A @−> B	Left-to-right, longest match replacement
	of the language A by the language B.
	Similar to [A −> B] except that
	the instances of A in the upper-side
	string are replaced selectively, starting
	from the left, choosing the longest
	candidate string at each point.
ε (i.e., epsilon)	Denotes the symbol for an empty string.

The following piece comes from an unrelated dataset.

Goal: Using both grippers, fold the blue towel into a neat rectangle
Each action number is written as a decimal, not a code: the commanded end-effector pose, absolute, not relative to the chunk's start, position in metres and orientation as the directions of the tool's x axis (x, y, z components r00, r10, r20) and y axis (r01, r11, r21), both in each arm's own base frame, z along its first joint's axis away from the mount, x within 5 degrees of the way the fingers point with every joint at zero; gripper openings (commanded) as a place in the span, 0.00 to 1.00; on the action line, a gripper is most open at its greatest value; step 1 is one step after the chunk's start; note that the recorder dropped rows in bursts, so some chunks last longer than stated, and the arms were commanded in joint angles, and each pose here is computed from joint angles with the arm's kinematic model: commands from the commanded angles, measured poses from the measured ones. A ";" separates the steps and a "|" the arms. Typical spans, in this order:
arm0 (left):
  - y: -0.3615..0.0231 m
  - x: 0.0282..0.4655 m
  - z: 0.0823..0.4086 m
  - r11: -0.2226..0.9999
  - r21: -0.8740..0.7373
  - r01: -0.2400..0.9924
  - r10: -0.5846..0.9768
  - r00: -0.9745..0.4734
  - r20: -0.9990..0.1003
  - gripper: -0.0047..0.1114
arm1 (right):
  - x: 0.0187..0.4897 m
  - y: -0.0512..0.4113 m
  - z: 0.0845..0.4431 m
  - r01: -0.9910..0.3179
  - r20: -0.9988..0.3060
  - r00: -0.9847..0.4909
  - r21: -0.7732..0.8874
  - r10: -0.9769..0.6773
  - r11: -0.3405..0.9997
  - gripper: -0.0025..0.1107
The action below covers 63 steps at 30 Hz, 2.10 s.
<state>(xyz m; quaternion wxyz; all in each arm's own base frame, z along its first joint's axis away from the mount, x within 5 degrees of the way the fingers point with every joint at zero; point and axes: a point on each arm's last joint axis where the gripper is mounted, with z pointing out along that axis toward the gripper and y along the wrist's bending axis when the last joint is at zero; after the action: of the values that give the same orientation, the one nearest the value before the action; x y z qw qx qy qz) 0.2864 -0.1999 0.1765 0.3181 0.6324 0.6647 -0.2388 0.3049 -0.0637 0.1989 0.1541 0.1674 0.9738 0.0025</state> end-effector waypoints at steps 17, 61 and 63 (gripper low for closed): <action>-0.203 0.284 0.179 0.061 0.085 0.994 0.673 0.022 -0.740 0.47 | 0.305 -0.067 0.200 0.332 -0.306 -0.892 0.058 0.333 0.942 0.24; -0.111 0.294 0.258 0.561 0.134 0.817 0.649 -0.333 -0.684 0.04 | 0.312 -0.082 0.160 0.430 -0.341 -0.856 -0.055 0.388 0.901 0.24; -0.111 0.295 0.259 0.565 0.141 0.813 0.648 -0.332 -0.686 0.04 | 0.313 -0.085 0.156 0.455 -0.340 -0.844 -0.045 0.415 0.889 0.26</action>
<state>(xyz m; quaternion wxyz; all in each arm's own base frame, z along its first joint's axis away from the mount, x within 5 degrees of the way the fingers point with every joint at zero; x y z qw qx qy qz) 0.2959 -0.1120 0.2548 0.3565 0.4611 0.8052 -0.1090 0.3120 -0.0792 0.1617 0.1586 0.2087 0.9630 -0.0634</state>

?	Denotes the unknown symbol.

B. Generating an Anti-Spam Automaton
FIG. 1 illustrates a system 100 and operations therefor of an embodiment for generating an automaton for detecting disguised or camouflaged spam words using finite state technology. The system 100 is initialized by defining a finite state language model of distortions to a cleartext (i.e., plaintext) blacklist 110. In one embodiment, the cleartext blacklist 110 defines a set of strings that identify keywords forming part of unsolicited messages, see for example the cleartext blacklist 111 that specifies the words “drug” and “vi”. Such keywords may comprise words, logos, symbols, trademarks, expressions, or phrases, which have a defined meaning beyond the characters and symbols that are used to represent them. In an alternate embodiment, keywords defined in the cleartext blacklist may comprise all or portions of a language dictionary.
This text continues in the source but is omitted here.